> [EXERCISE]:
Transcribe the listing exactly as written. Leave the images out.

> [INFORMATION PROVIDED]:
'''

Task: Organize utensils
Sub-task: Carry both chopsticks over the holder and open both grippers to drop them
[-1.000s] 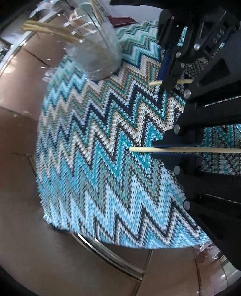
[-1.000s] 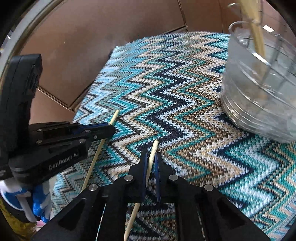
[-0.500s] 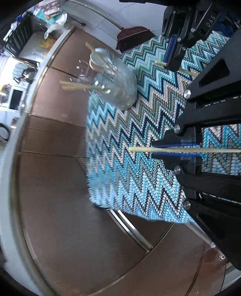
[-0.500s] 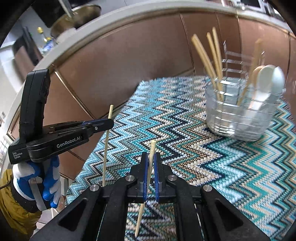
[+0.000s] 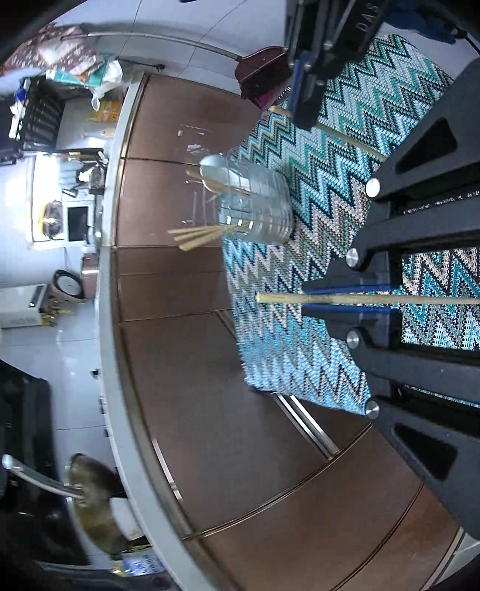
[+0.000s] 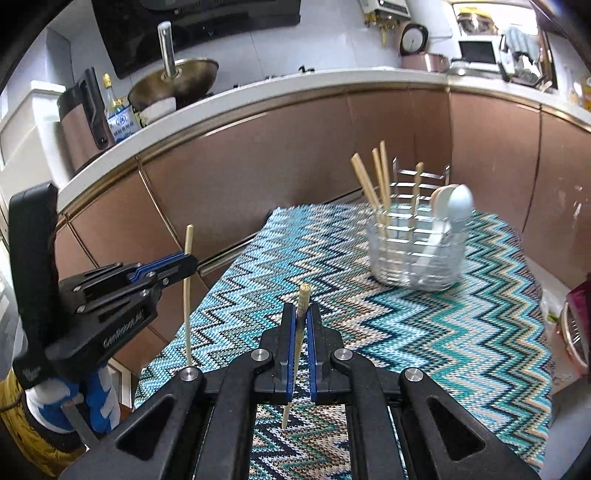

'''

> [WRITTEN REPLY]:
Task: Organize utensils
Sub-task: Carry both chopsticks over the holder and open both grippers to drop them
[-1.000s] 
[-1.000s] 
[-0.500s] 
[-0.500s] 
[+0.000s] 
[+0.000s] 

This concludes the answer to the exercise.